As with children, physical signs of restlessness and anxiety in adults can include fidgeting. They may move around frequently — tapping their hands or feet, shifting in their seat, or being unable to sit still. Although this may sound surprising given that restlessness is also a symptom, fatigue is a problem for many adults with ADHD. There could be several reasons for this. It may be due to hyperactivity or sleep problems that can come with ADHD. Raising a child with ADHD poses some extra challenges.
Getting the best treatment and support can be key to managing your child's symptoms. Treatment may involve medication. Medications can help children manage their impulses, stay focused, and avoid distractions.

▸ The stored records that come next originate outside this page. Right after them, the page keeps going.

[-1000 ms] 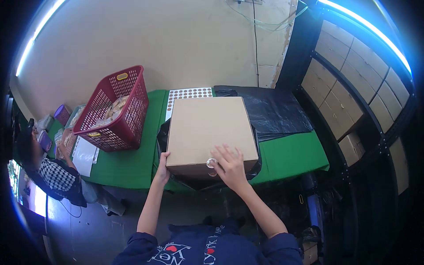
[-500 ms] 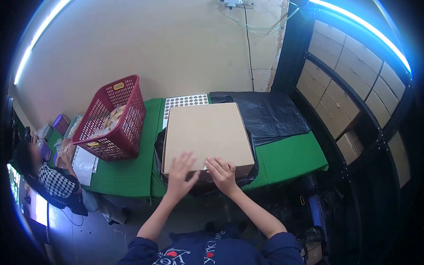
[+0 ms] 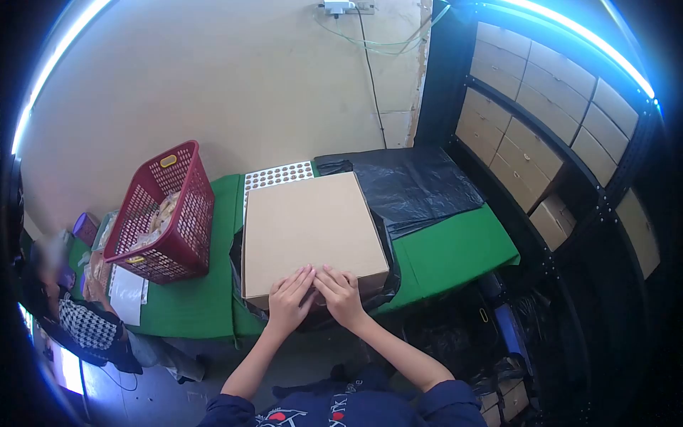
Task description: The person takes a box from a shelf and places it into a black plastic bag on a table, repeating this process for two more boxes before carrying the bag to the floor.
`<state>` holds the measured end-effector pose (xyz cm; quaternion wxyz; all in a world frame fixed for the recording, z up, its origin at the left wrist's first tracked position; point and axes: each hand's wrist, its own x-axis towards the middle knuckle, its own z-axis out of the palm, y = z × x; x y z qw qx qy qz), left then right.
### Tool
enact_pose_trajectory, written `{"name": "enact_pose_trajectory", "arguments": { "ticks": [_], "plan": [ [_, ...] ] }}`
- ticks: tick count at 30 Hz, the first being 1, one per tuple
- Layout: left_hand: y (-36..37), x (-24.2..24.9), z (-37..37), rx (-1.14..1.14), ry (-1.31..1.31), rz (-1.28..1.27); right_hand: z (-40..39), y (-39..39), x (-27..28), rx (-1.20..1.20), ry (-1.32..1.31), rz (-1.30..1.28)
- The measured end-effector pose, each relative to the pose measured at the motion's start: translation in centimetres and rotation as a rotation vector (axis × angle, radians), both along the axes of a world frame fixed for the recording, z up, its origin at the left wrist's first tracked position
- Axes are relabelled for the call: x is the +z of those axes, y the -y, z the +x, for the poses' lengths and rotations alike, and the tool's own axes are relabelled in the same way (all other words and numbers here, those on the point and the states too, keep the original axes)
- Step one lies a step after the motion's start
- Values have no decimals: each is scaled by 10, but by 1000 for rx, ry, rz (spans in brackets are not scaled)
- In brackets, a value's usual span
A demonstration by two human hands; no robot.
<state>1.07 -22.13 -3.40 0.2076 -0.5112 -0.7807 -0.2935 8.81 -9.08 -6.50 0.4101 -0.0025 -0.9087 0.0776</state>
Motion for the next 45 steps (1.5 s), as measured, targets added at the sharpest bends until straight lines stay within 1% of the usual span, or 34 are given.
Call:
{"name": "enact_pose_trajectory", "arguments": {
  "ticks": [2, 5, 9, 11, 12, 14, 15, 16, 17, 18, 19, 21, 24, 25, 26, 27, 28, 29, 31, 32, 33, 34, 35, 38, 41, 45],
  "plan": [
    [-1, -6, -4, 14, -35, -21, 1, -1, 2, 17, 29, -17],
    [-3, 2, -6, -24, 102, -9, 4, -3, 10, 48, 90, -47],
    [-5, 6, -1, -9, 129, 0, 7, -1, 8, 55, 127, -114],
    [-3, -1, -3, 25, 191, 12, 5, 3, 12, 41, 106, -172],
    [-3, 1, -3, 32, 296, -16, 5, 2, 11, 77, 105, -184],
    [-3, 11, 0, 6, 413, -48, 9, -3, 6, 134, 96, -234],
    [-2, 15, 0, -46, 488, -70, 14, -6, 8, 170, 80, -272],
    [0, 14, -3, -60, 502, -86, 22, -12, 12, 210, 70, -309],
    [-1, 23, 0, -99, 567, -35, 31, -17, 19, 260, 58, -347],
    [3, 8, -11, -148, 556, -64, 45, -23, 26, 271, 31, -389],
    [-7, 22, 1, -162, 849, 118, 59, -36, 26, 227, 33, -401],
    [-28, 42, 14, -66, 768, 120, 90, -64, 28, 146, 39, -419],
    [-73, 56, 40, -132, 664, 129, 152, -121, 25, -51, -19, -667],
    [-91, 55, 48, -217, 700, 143, 174, -143, 19, -124, -141, -733],
    [-110, 51, 57, -298, 735, 155, 199, -163, 16, -225, -189, -874],
    [-131, 47, 66, -379, 771, 165, 225, -182, 18, -344, -232, -947],
    [-155, 46, 83, -518, 876, 253, 250, -203, 20, -382, -349, -1067],
    [-175, 49, 100, -609, 915, 244, 277, -220, 26, -363, -521, -1060],
    [-211, 64, 139, -727, 848, 139, 334, -253, 39, -434, -694, -1079],
    [-231, 59, 151, -833, 831, 99, 363, -265, 51, -501, -726, -1056],
    [-250, 61, 165, -907, 752, 55, 389, -274, 65, -544, -783, -1064],
    [-269, 61, 181, -976, 766, 43, 415, -283, 77, -544, -852, -1073],
    [-288, 61, 197, -1046, 779, 26, 439, -290, 90, -563, -912, -1066],
    [-344, 57, 246, -1164, 1014, 41, 506, -308, 132, -670, -970, -917],
    [-407, 55, 288, -1329, 1157, -131, 561, -326, 175, -758, -970, -748],
    [-477, 74, 346, -1483, 1164, -122, 617, -356, 224, -832, -932, -606]
  ]
}}
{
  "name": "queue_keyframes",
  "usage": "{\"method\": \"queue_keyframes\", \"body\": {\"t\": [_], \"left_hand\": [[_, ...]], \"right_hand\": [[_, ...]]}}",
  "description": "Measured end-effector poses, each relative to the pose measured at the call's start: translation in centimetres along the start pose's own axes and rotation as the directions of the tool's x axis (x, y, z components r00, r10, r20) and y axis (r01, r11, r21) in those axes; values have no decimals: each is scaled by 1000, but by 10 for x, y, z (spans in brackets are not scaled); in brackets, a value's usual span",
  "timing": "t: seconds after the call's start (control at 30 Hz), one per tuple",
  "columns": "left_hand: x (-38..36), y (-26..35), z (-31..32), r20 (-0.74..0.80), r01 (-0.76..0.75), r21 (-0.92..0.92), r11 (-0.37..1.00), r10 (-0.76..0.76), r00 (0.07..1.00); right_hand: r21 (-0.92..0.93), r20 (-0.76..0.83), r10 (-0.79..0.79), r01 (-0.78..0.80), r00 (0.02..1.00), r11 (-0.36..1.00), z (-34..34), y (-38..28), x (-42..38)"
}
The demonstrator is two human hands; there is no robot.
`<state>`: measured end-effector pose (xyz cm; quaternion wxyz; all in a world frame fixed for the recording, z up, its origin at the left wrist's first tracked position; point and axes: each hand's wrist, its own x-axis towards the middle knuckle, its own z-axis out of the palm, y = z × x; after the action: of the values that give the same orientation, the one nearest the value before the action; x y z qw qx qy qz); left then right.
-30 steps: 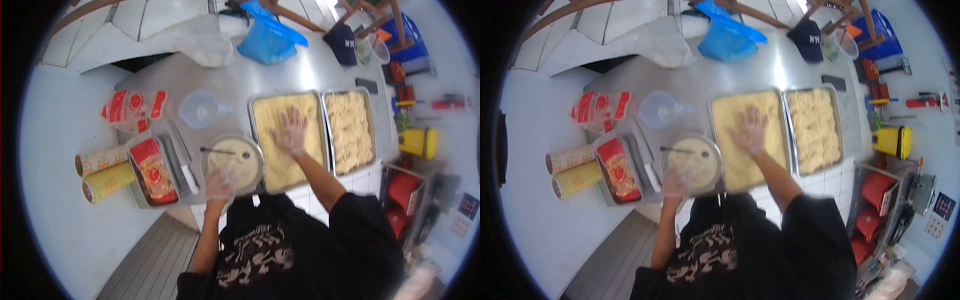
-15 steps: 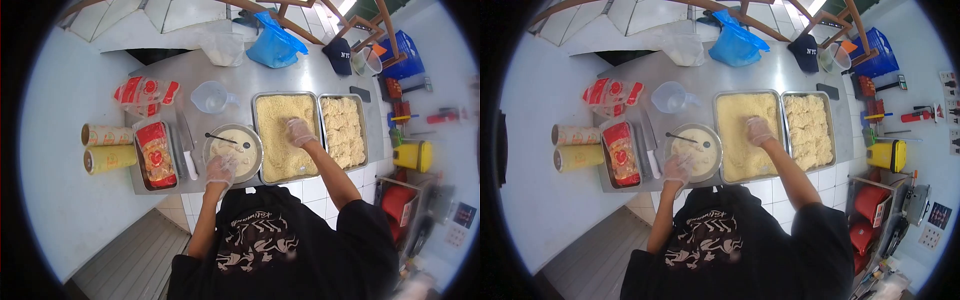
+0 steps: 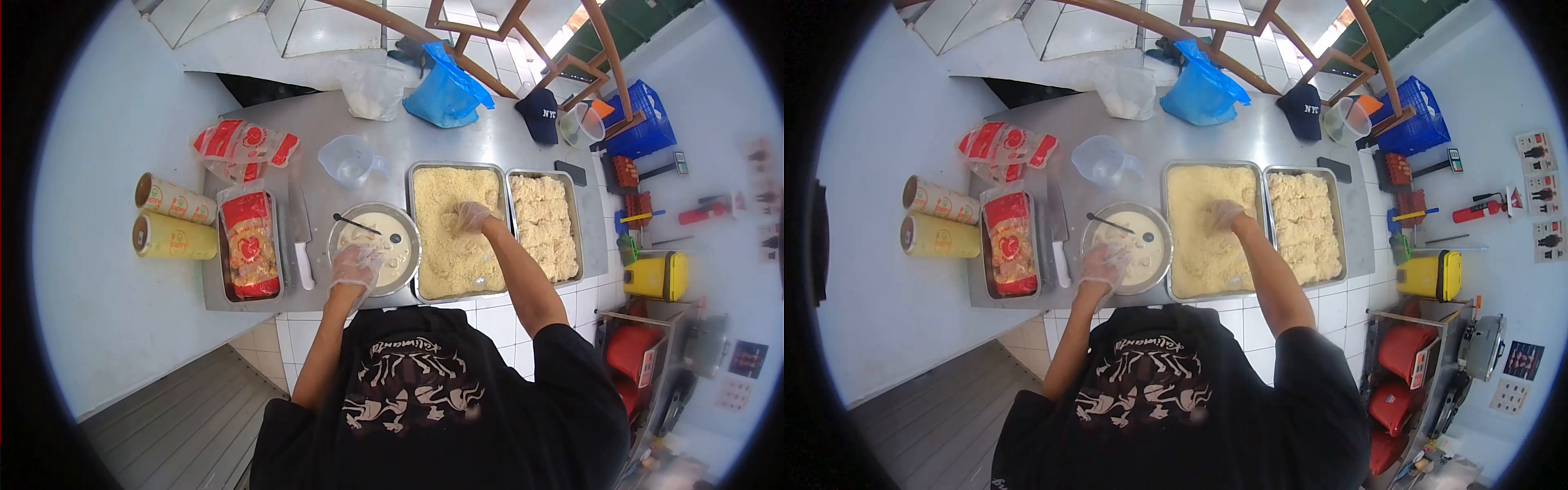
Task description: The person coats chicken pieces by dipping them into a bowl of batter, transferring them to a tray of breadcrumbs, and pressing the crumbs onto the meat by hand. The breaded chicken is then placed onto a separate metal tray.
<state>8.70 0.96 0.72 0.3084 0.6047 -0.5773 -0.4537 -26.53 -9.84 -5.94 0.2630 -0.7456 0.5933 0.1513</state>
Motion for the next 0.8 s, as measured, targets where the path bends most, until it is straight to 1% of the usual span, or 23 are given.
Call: {"method": "queue_keyframes", "body": {"t": [0.03,0.07,0.13,0.17,0.2,0.23,0.27,0.3,0.37,0.4,0.43,0.47,0.5,0.57,0.6,0.67,0.7,0.77,0.8], "left_hand": [[3,-3,0,7,8,70,998,-8,1000],[4,-6,-1,19,14,142,990,-17,1000],[7,-12,-1,38,-8,129,992,3,999],[9,-16,0,48,-31,114,993,26,998],[10,-22,2,55,-31,107,994,25,998],[13,-30,4,53,-29,44,999,26,998],[15,-34,8,48,-26,-21,999,27,998],[13,-23,4,50,-22,-32,999,23,998],[11,0,-10,69,-58,80,995,53,996],[10,3,-11,72,-54,73,996,49,996],[11,5,-13,44,-102,86,991,98,994],[11,7,-16,18,-151,102,983,150,989],[11,13,-20,23,-153,98,983,152,988],[10,23,-27,60,-40,121,992,32,998],[11,23,-27,68,-46,119,992,38,997],[11,20,-29,75,-65,137,988,55,996],[11,17,-28,88,-73,138,988,61,994],[11,12,-26,72,-74,9,997,73,995],[11,13,-25,85,-80,14,997,79,993]], "right_hand": [[-25,-61,-35,34,998,999,9,5,2],[-21,-56,-30,29,998,999,10,5,0],[-111,39,-105,109,994,988,-2,4,-6],[-111,42,-97,101,994,989,-10,-4,-19],[20,-32,-16,17,999,1000,-21,-17,-36],[152,-97,73,-58,993,987,-32,-26,-51],[144,-94,78,-64,993,988,-40,-30,-60],[138,-99,96,-82,990,987,-45,-33,-68],[125,-98,117,-104,988,987,-55,-35,-82],[278,-121,164,-126,979,952,-60,-33,-91],[427,-137,217,-140,966,893,-65,-31,-100],[444,-133,280,-196,951,875,-88,-47,-117],[443,-133,287,-202,949,873,-99,-48,-126],[602,-182,335,-165,924,781,-116,-41,-145],[604,-185,344,-170,921,779,-132,-41,-157],[650,-294,270,-16,917,760,-161,-45,-183],[655,-295,284,-23,912,755,-165,-43,-189],[795,-353,301,114,886,595,-168,-41,-201],[779,-322,326,53,889,625,-167,-45,-205]]}}
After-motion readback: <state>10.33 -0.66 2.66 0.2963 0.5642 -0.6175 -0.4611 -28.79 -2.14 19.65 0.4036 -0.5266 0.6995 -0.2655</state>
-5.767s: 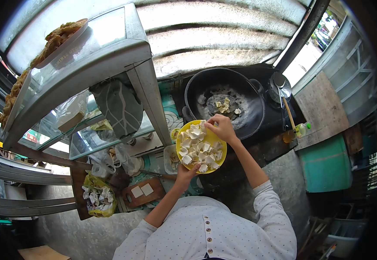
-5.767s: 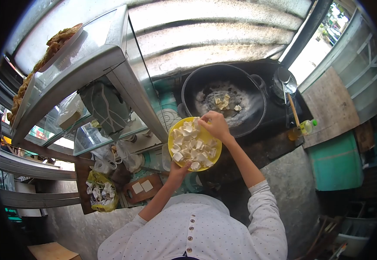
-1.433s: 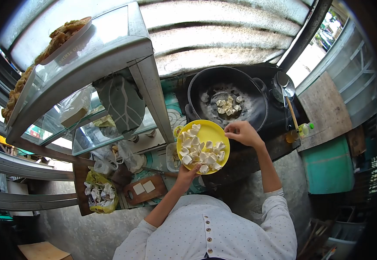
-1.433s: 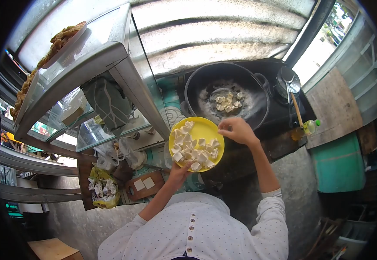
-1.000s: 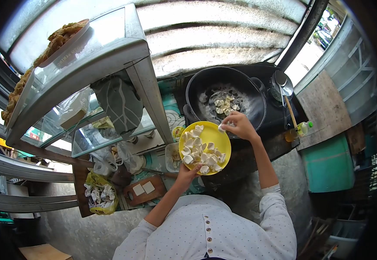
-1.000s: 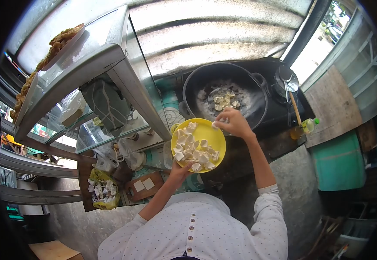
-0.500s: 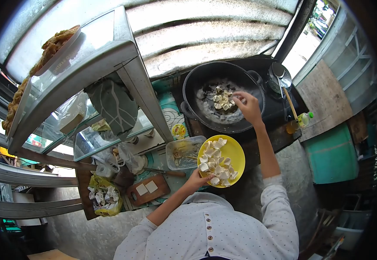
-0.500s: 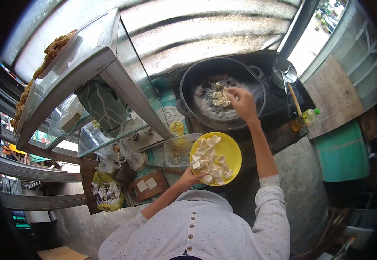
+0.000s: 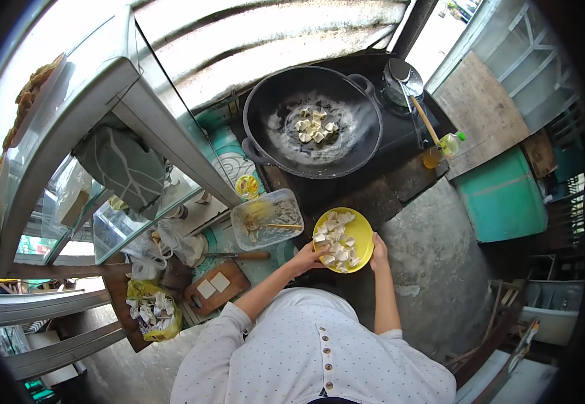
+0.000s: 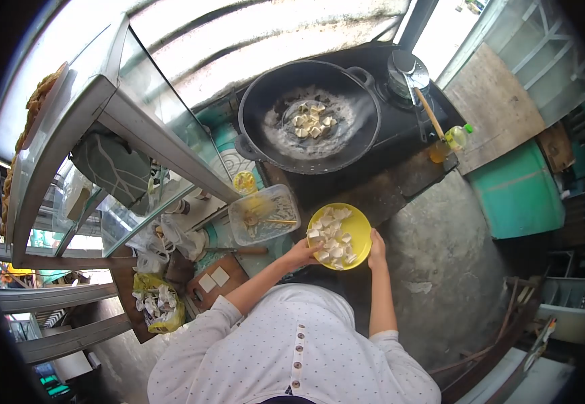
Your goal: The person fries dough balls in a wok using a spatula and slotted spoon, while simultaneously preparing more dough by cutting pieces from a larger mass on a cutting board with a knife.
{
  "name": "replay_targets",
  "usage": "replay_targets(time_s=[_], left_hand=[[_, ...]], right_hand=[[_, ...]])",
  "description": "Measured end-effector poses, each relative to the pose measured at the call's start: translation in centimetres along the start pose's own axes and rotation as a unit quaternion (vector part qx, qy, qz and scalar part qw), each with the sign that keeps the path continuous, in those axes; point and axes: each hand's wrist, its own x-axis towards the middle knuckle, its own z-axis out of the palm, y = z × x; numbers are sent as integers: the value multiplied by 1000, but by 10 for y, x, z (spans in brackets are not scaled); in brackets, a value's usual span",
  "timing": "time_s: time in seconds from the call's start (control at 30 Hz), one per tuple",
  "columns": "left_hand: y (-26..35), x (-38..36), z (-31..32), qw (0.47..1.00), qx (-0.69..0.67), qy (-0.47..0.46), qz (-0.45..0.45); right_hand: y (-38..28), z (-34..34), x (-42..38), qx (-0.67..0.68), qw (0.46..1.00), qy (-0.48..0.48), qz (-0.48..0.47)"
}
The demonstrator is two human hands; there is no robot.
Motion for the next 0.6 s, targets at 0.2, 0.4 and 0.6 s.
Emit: replay_targets(time_s=[0.2, 0.4, 0.6], left_hand=[[-14, -19, -3, 988, 53, 146, 23], [-19, -86, -41, 982, 38, 174, 58], [-44, -159, -89, 917, 45, 353, 181]], right_hand=[[27, -20, 33, 3, 997, 45, -62], [52, -14, 60, 110, 991, 58, -42], [39, 58, 24, -420, 785, 345, -297]])
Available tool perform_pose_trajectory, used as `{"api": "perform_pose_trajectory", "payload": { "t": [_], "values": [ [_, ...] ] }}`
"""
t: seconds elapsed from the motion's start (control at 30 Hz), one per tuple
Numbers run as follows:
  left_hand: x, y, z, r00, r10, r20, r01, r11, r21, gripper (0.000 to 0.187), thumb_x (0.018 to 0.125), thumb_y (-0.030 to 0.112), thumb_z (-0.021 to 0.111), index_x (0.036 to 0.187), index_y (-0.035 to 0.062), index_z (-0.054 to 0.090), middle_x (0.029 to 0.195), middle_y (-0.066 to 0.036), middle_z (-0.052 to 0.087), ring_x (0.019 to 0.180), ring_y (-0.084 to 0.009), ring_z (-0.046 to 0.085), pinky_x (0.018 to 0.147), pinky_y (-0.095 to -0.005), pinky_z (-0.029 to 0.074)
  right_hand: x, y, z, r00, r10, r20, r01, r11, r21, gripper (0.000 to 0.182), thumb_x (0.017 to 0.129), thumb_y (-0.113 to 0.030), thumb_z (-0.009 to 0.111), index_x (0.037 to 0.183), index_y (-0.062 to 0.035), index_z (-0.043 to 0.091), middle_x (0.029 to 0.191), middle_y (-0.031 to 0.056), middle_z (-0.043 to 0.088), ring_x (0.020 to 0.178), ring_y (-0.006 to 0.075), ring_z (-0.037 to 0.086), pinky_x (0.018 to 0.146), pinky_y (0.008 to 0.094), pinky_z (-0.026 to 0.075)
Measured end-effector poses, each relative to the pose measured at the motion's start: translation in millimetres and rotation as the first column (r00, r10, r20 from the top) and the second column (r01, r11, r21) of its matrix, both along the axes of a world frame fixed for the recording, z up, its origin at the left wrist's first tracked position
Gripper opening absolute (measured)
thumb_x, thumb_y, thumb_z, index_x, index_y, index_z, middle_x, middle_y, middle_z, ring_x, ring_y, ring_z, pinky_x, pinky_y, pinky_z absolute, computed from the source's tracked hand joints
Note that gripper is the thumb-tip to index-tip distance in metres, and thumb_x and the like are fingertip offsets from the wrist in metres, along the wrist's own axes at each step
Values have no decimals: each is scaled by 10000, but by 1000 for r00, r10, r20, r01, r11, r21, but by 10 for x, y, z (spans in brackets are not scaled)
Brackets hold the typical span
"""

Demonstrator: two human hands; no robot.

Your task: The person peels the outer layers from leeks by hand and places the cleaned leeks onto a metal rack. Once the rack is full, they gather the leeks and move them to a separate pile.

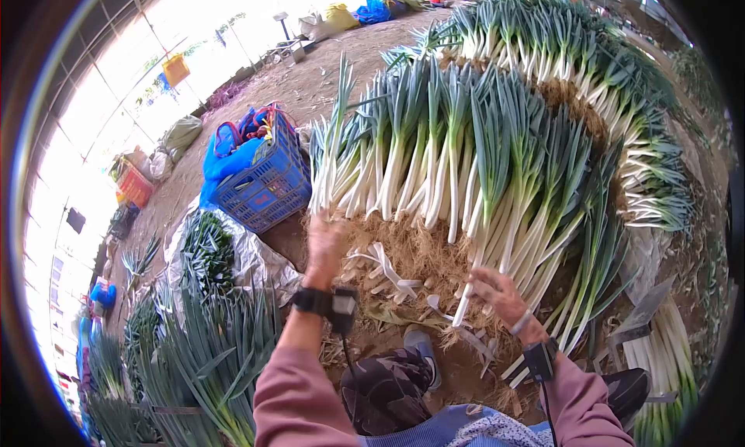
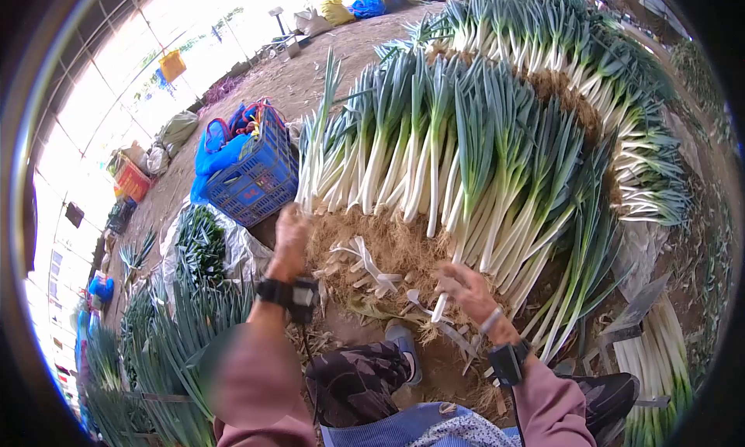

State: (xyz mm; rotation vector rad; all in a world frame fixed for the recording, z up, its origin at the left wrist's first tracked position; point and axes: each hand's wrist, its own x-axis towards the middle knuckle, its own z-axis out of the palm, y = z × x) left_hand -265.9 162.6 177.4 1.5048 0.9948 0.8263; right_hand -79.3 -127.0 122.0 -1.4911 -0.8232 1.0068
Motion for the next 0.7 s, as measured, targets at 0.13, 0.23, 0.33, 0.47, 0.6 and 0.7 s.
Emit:
{"api": "perform_pose_trajectory", "payload": {
  "t": [0.13,0.23,0.33,0.47,0.6,0.7],
  "values": [
    [426,-1235,276,909,-418,-1,417,907,-58,353,899,173,592,1214,23,541,1095,-109,590,992,-202,563,858,-307,488,96,-819,-1056,976,-208,-56,204,976,-81,344,925,-295,563,1139,-28,538,984,76,639,822,176,650,644,262,514],
    [632,-2081,403,686,-720,-106,726,667,169,348,894,145,576,1216,24,522,1259,-155,506,1180,-245,486,979,-376,423,89,-1197,-1407,859,-431,-276,363,893,-265,242,927,-243,562,1062,-42,564,917,55,647,711,154,651,577,254,507],
    [799,-2673,461,527,-830,-185,849,502,168,375,870,133,594,1221,38,505,1280,-180,465,1230,-330,438,1019,-385,351,4,-1545,-1791,744,-631,-218,542,761,-356,164,938,-207,536,964,-51,583,765,74,653,575,130,622,482,257,480],
    [972,-2948,137,309,-846,-435,949,301,90,367,860,157,608,1202,50,532,1266,-177,477,1188,-362,455,1000,-405,369,52,-1818,-2071,691,-716,-99,618,657,-431,113,914,-118,525,882,-32,590,697,74,642,555,142,626,473,271,483],
    [1110,-3031,-164,136,-766,-628,953,274,-129,344,856,161,608,1164,22,541,1176,-166,538,1151,-369,474,961,-431,384,311,-1910,-2247,628,-777,-52,696,590,-409,123,900,-110,540,900,-6,604,691,82,645,560,158,637,502,283,510],
    [1198,-3104,-124,185,-760,-623,982,118,148,339,847,160,614,1138,1,540,1132,-168,561,1130,-367,491,945,-439,389,600,-1832,-2301,648,-761,40,715,589,-377,169,917,-146,539,944,5,612,713,83,656,576,151,643,522,279,516]
  ]
}}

In addition to medication, children with ADHD may benefit from accommodations at school. Common accommodations may include a seat near the teacher and extra time to complete assignments.soilstones.com/wp-content/2020-02-27/443.php
ADHD in adults | Your Health in Mind
Parent training can also be an important aspect in treatment. Parent training strategies can help you learn the discipline and support strategies that best help children with ADHD manage their symptoms. Learn the best ways to manage stress and negativity in your life. There was an error. Please try again. Thank you, , for signing up. American Psychiatric Association. Washington, DC. Cognitive and Behavioral Practice. Causes and Risk Factors. ADHD in Children. View All. Signs of ADHD in children can include a wide range of academic, social, and behavior problems.
This frees you to find a proactive solution instead.
Symptoms and Signs of Adult ADHD
But, ADD is no longer an official diagnosis. Predominantly inattentive presentation Predominantly hyperactive-impulsive presentation Combined presentation. Medication is the most common way of treating ADHD.
However, it is not the only way. Medication - There are two groups of medications that your doctor might prescribe: stimulants and non-stimulants. Stimulants reduce hyperactivity and impulsivity, and increase attention. Stimulants are often quite effective, but do come with some risks.